DevSecOps for Singapore Tech Companies: Shifting Security Left in 2026

Most security breaches originate from vulnerabilities introduced during development — not after. DevSecOps embeds security at every stage of your software pipeline so flaws are caught in minutes, not months. Here's what it means for Singapore tech companies and how to make it work in practice.

The Cost of Fixing Bugs Late

There is a well-established principle in software engineering: the later in the development lifecycle a security defect is discovered, the more expensive it becomes to fix. A vulnerability caught during code review costs almost nothing to remediate — a developer changes a few lines and moves on. The same vulnerability discovered after deployment to production can cost tens of thousands of dollars in emergency patches, incident response, regulatory notifications, and reputational damage.

Singapore's tech sector has grown fast.
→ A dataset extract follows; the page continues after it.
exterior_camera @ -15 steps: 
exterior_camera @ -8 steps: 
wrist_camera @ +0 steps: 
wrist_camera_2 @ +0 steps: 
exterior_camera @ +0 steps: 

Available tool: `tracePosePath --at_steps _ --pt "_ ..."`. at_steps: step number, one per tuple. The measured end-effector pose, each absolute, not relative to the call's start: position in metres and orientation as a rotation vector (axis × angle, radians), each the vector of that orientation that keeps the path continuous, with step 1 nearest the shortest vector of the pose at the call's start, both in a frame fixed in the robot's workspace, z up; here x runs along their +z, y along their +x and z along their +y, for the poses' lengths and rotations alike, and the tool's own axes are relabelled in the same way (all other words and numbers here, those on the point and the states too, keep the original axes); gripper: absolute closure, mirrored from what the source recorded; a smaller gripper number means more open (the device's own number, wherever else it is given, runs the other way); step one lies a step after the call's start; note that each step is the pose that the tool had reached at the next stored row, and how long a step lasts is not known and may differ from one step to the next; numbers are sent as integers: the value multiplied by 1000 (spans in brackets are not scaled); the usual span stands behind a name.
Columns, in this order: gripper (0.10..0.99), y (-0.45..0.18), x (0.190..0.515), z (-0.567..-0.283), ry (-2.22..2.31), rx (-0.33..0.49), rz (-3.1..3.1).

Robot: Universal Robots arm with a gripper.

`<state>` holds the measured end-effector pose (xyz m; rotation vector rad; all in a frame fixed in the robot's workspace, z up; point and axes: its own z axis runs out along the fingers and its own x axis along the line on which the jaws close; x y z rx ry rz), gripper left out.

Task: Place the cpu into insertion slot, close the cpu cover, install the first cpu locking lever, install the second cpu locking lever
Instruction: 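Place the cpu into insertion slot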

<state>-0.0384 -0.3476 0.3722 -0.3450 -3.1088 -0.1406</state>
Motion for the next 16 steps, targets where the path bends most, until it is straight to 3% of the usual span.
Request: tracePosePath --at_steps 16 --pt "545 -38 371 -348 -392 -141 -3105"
Fintech, healthtech, GovTech vendors, and SaaS companies are shipping code faster than ever, using CI/CD pipelines that deploy multiple times a day. But many of those pipelines have no automated security checks embedded in them. Security is still treated as a gate at the end — a VAPT engagement before go-live, a checklist before MAS TRM audit, a scramble after a breach.
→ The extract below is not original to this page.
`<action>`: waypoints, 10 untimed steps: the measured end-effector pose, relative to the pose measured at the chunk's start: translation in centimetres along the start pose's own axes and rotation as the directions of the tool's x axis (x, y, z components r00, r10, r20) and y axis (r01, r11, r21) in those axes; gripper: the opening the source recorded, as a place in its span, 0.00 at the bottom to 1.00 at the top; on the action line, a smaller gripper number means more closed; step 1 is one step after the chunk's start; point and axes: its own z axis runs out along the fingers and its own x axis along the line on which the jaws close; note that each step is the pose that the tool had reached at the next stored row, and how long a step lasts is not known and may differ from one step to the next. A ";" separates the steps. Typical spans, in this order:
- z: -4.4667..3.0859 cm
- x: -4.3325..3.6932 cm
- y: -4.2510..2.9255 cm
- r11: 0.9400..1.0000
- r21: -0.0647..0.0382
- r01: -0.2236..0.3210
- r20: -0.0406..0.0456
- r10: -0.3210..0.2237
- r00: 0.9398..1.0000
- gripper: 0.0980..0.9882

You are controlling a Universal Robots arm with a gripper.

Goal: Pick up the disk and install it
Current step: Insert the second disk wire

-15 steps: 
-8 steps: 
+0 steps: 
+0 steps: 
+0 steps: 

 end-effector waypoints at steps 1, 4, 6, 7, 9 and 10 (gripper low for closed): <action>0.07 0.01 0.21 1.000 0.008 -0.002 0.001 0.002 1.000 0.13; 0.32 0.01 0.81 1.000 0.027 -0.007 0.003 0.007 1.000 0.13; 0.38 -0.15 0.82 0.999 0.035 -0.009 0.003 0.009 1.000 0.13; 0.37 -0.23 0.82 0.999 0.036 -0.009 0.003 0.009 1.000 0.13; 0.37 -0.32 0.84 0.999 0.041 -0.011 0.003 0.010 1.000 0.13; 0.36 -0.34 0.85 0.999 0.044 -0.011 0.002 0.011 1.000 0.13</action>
DevSecOps changes that model entirely. Rather than treating security as a department that sits outside the development team, it integrates security controls, testing, and accountability into every sprint, every commit, and every pipeline run.

What DevSecOps Actually Means

DevSecOps is the natural evolution of DevOps — which itself merged development and operations into a single collaborative workflow. DevSecOps adds security as an equal stakeholder in that workflow, not a downstream gatekeeper.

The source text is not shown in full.